Additionally, generic trust promoters generally do not fund the trust (that is, they transfer assets to the trust). Promoters generally give the client complicated instructions on how to fund the trust, but do not offer professional or substantial help in causing the transfers, or what is the best way to make the transfers given their particular situation. As a result, most of these trusts are not properly funded. When a trust is not properly funded, it does not work.

These generic “front-end” trusts do not suffer from the illegalities of bogus trusts, but they are generally a waste of money and are not suitable for proper estate planning. The real danger lies in the investment scam or fraudulent business scheme that often follows the trust. This does not mean that proper estate planning never involves financial services or products. But there is a big difference between legitimate insurance policies, annuities, stocks, bonds, and mutual funds, which are open to investigation, and the scams and schemes that scammers often offer. The latter are almost always impossible to investigate using publicly available sources. The latter is sure to drastically reduce the size of your estate.

How to avoid a trust scheme

Your best protection against a trust scheme is the involvement of a legitimate attorney, licensed to practice law in your state. If you are referred to an attorney by another professional, it is always a good idea to verify that the attorney is authorized by your state’s Supreme Court to practice law. Most states maintain disciplinary action against attorneys as public records available through state or local bar associations.

Similarly, you should request and verify the professional license of any advisor who recommends or sells any investment, insurance, or annuity. The legitimate professional will encourage, rather than discourage your verification, and facilitate your investigation, for example by providing the numbers of the state department of insurance, the SEC, or similar.

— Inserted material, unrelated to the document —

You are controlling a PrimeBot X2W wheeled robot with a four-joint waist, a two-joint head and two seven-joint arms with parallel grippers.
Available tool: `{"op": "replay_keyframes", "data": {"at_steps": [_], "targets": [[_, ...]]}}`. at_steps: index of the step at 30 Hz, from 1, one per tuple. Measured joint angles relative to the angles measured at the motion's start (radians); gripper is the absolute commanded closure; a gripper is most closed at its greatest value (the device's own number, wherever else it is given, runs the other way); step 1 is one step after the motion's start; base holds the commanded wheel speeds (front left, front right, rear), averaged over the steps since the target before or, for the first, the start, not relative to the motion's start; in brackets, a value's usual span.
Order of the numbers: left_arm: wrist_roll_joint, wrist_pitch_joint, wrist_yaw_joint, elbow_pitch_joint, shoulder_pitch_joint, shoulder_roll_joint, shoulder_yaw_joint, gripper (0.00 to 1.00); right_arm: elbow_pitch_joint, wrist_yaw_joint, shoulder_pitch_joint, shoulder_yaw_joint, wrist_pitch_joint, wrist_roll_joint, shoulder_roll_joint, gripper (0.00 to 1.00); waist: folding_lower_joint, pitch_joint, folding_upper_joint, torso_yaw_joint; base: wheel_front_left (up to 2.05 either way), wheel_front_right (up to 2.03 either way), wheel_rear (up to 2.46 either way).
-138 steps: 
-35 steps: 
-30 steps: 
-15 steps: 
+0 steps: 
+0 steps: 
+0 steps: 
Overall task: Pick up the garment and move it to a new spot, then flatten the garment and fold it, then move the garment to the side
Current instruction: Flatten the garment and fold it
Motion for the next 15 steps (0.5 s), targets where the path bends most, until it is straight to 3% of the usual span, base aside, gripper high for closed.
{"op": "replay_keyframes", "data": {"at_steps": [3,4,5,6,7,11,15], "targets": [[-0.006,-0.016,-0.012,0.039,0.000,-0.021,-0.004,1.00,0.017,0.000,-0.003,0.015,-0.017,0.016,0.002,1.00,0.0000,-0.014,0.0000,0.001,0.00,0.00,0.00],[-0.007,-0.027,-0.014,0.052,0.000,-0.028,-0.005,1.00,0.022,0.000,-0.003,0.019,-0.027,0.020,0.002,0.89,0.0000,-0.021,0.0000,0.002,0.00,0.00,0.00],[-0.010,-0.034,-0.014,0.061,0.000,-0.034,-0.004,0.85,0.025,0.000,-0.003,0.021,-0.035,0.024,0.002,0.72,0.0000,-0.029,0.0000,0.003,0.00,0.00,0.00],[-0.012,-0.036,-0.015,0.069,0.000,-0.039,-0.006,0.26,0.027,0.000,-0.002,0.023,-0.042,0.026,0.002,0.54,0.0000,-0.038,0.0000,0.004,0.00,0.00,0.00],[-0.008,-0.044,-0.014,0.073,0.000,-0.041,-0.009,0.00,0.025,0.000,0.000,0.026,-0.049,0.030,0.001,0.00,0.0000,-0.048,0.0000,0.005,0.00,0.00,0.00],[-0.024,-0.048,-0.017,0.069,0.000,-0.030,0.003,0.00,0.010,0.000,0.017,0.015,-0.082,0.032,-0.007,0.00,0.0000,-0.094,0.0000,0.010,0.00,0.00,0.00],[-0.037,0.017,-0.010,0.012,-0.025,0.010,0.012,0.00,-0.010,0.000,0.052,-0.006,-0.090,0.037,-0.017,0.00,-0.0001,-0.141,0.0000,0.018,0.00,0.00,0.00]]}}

You should also research the investment or product thoroughly. Please carefully review all documentation and verify what information is provided privately and what information can be publicly verified. Don’t forget that if it sounds too good to be true, it is probably too good to be true. Also, even if it’s legitimate, consider how comfortable you will feel in an investment that is exotic, risky, or unfamiliar. If the investment is so complicated that you cannot explain what it is or why you are interested in it, you should probably consider missing the opportunity.

Post-retirement financial planning must carefully consider investment risk and flexibility, as people’s needs can change rapidly as they face changing or unexpected costs and circumstances, and there may be no opportunity to recover from losses investment, salvage fees or excessive costs and expenses.

Proper estate planning requires consideration of your specific needs, goals, and circumstances. When done correctly, by competent professionals, estate planning can accomplish a great deal. When estate planning is done incorrectly or for inappropriate purposes, a lot can be lost.